▶ _Task directions_:
Nothing but an exact copy of the data should be given.

▶ _Information supplied_:
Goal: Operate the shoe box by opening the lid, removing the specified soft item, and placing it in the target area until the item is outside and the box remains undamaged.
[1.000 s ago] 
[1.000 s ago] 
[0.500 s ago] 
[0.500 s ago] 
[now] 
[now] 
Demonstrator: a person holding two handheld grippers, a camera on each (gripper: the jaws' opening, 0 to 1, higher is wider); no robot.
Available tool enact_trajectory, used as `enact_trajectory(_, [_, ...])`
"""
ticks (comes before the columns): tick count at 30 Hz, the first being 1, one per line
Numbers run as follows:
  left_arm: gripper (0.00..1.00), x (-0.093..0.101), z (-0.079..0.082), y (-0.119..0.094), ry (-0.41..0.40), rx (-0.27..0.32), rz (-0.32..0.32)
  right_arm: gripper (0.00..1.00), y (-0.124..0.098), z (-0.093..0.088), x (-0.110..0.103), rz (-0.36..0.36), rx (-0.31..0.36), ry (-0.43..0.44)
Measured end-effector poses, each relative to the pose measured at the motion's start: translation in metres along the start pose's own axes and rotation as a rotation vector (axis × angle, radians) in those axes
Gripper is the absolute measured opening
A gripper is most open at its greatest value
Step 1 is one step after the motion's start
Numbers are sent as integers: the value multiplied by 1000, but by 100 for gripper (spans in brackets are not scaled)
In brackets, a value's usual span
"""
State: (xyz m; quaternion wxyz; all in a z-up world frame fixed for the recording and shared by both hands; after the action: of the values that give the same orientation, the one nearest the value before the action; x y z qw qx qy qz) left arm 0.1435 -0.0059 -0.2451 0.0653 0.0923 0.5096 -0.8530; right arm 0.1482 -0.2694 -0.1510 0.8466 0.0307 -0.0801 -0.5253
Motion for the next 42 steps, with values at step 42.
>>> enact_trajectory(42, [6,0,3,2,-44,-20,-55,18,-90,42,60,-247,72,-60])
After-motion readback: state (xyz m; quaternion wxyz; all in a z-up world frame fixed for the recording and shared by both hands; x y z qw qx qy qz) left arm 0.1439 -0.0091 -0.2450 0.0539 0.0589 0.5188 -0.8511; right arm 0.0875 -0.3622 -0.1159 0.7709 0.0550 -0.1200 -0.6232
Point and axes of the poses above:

▶ _Exercise response_:
Goal: Operate the shoe box by opening the lid, removing the specified soft item, and placing it in the target area until the item is outside and the box remains undamaged.
[1.000 s ago] 
[1.000 s ago] 
[0.500 s ago] 
[0.500 s ago] 
[now] 
[now] 
Demonstrator: a person holding two handheld grippers, a camera on each (gripper: the jaws' opening, 0 to 1, higher is wider); no robot.
Available tool enact_trajectory, used as `enact_trajectory(_, [_, ...])`
"""
ticks (comes before the columns): tick count at 30 Hz, the first being 1, one per line
Numbers run as follows:
  left_arm: gripper (0.00..1.00), x (-0.093..0.101), z (-0.079..0.082), y (-0.119..0.094), ry (-0.41..0.40), rx (-0.27..0.32), rz (-0.32..0.32)
  right_arm: gripper (0.00..1.00), y (-0.124..0.098), z (-0.093..0.088), x (-0.110..0.103), rz (-0.36..0.36), rx (-0.31..0.36), ry (-0.43..0.44)
Measured end-effector poses, each relative to the pose measured at the motion's start: translation in metres along the start pose's own axes and rotation as a rotation vector (axis × angle, radians) in those axes
Gripper is the absolute measured opening
A gripper is most open at its greatest value
Step 1 is one step after the motion's start
Numbers are sent as integers: the value multiplied by 1000, but by 100 for gripper (spans in brackets are not scaled)
In brackets, a value's usual span
"""
State: (xyz m; quaternion wxyz; all in a z-up world frame fixed for the recording and shared by both hands; after the action: of the values that give the same orientation, the one nearest the value before the action; x y z qw qx qy qz) left arm 0.1435 -0.0059 -0.2451 0.0653 0.0923 0.5096 -0.8530; right arm 0.1482 -0.2694 -0.1510 0.8466 0.0307 -0.0801 -0.5253
Motion for the next 42 steps, with values at step 42.
>>> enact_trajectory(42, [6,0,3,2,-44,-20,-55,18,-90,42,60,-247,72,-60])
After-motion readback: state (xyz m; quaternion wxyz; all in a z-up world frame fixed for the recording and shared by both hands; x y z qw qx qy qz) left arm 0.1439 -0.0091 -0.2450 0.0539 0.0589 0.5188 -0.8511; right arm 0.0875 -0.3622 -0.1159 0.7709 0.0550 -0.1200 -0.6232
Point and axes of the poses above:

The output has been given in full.